My barley order came today - Rahr 2- Row Malt, German Munich Malt and Breiss Caramel Malt. Add a little Cascade hops, pumpkin pie spice and Wyeast American Ale yeast. The hard part will be the pumpkin. I don't know where to get it out of season. You're supposed to cut up 10 lbs, roast it in the oven and add it to the mash.

If I can brew it in July, it will be aged and ready to drink in mid September.

More to come....................


----------



## Sawtooth Jack (Apr 9, 2011)

Love pumpkin ales! Could you use canned pumpkin, or maybe dried?

I saw this link and thought maybe you could investigate to see if any of the farmers shipped:
http://highlandpark.wordpress.com/2010/07/28/pumpkin-pie-in-july/


----------



## Evil Andrew (Nov 6, 2009)

Brew day will be Saturday. I ended up finding fresh butternut squash to use. It tastes almost identical to pumpkin. I'll post some brewing pics.


----------



## Evil Andrew (Nov 6, 2009)

So, Brewing Day went well, and I have 5 gallons of ale in the fermenter. Tomorrow, I will rack it into the secondary fermenter. Bottling Day will be August 7 or so. Then aging until October 1 . I cant wait!

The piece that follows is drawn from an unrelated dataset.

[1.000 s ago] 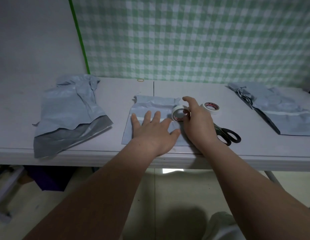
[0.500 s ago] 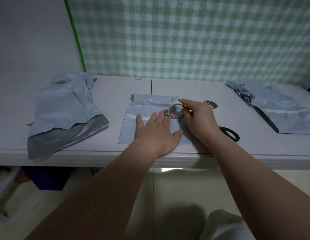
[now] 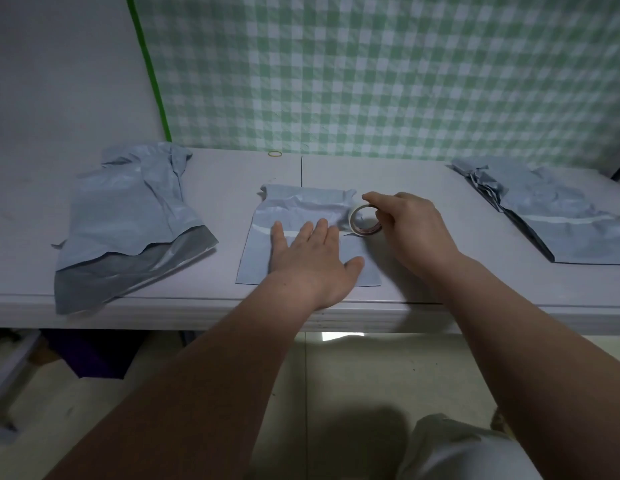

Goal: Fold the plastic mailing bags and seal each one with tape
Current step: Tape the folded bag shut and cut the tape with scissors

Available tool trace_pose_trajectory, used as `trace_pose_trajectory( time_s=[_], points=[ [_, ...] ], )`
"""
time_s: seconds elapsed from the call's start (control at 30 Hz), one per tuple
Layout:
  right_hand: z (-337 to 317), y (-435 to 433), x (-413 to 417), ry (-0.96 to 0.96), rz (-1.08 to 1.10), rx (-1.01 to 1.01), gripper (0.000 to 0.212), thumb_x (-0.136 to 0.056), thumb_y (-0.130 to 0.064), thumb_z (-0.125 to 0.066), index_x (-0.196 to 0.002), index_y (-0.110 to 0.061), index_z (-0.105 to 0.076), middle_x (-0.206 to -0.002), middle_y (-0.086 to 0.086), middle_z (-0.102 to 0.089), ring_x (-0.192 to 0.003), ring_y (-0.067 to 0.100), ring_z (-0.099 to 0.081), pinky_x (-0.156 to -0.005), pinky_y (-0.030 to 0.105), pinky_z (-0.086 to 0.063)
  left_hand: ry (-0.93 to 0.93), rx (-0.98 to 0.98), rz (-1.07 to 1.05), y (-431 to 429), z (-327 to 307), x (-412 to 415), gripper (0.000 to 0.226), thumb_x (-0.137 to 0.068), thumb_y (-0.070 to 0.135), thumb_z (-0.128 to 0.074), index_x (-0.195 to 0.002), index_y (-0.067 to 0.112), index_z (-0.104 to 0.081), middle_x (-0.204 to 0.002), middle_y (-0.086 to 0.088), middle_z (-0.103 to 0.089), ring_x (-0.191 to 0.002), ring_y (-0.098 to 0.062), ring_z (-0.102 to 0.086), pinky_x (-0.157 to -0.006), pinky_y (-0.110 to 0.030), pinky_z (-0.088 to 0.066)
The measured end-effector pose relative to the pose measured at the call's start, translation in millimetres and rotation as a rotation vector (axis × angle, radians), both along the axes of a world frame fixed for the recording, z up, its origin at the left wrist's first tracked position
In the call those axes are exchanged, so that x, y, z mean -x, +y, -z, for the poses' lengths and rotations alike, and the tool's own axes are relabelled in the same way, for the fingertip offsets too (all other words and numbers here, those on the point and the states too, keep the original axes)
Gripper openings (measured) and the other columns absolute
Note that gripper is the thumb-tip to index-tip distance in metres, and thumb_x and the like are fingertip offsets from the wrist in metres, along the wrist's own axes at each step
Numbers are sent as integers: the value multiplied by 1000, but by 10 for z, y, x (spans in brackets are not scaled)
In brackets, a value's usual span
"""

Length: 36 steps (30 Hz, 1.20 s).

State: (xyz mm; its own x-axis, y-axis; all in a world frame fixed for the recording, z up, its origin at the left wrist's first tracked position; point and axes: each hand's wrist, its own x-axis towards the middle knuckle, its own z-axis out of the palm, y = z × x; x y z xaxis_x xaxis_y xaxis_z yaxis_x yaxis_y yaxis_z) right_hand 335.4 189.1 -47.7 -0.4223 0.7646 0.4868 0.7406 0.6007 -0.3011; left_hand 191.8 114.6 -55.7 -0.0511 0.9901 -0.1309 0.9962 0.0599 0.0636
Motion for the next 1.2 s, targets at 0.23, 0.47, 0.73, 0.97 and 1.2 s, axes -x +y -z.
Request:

Here is a pic of the brewing system at work. The top cooler holds 170* water. The middle cooler holds the barley, and for this recipe, the the squash. The barley is steeped at 152* for an hour. This converts the starch in the barley into sugar. This step is called "the mash", and the cooler that holds the grain is called the "mash tun". Then the grain is slowly rinsed with more hot water and drained into the boil kettle. The rinsing step is called "the sparge". The liquid going into the boil kettle is called "wort" - unfermented beer. The "wort" is then boiled for and hour, and then quickly cooled. Add yeast and let it ferment. The brewing process takes about 5 hours from setup to cleanup.


----------



## Evil Andrew (Nov 6, 2009)

Looks like bottling day will be Aug 11. Here is a concept drawing for the label. It was inspired by a picture of a carved pumpkin I saw on the internet that said "Nevermore".


----------



## mysterymaiden (Aug 7, 2011)

I LOVE this entire idea. I don't know why I've never thought about brewing beer for Halloween. Great label, and the name "Nevermore" is classic!


----------



## The Halloween Lady (Aug 18, 2010)

WOW... what an fun idea! I wonder if I could get my hubby involved? It would really be a nice adition to our yearly bash.


----------



## Evil Andrew (Nov 6, 2009)

OK - Bottling is done - now I just have to wait till October 1 to crack one open. For then next 6 weeks, the ale will "condition" in the bottle. It will become carbonated and the taste will improve as it ages.


----------



## RoxyBlue (Oct 6, 2008)

Very pretty


----------



## Sawtooth Jack (Apr 9, 2011)

Great label. Love that wretched-looking raven!


----------



## Evil Andrew (Nov 6, 2009)

Since the ale turned out so good this year, I bought some pie pumpkins to use for next year. This is about 13 lbs of pumpkin - in the freezer till next August !


----------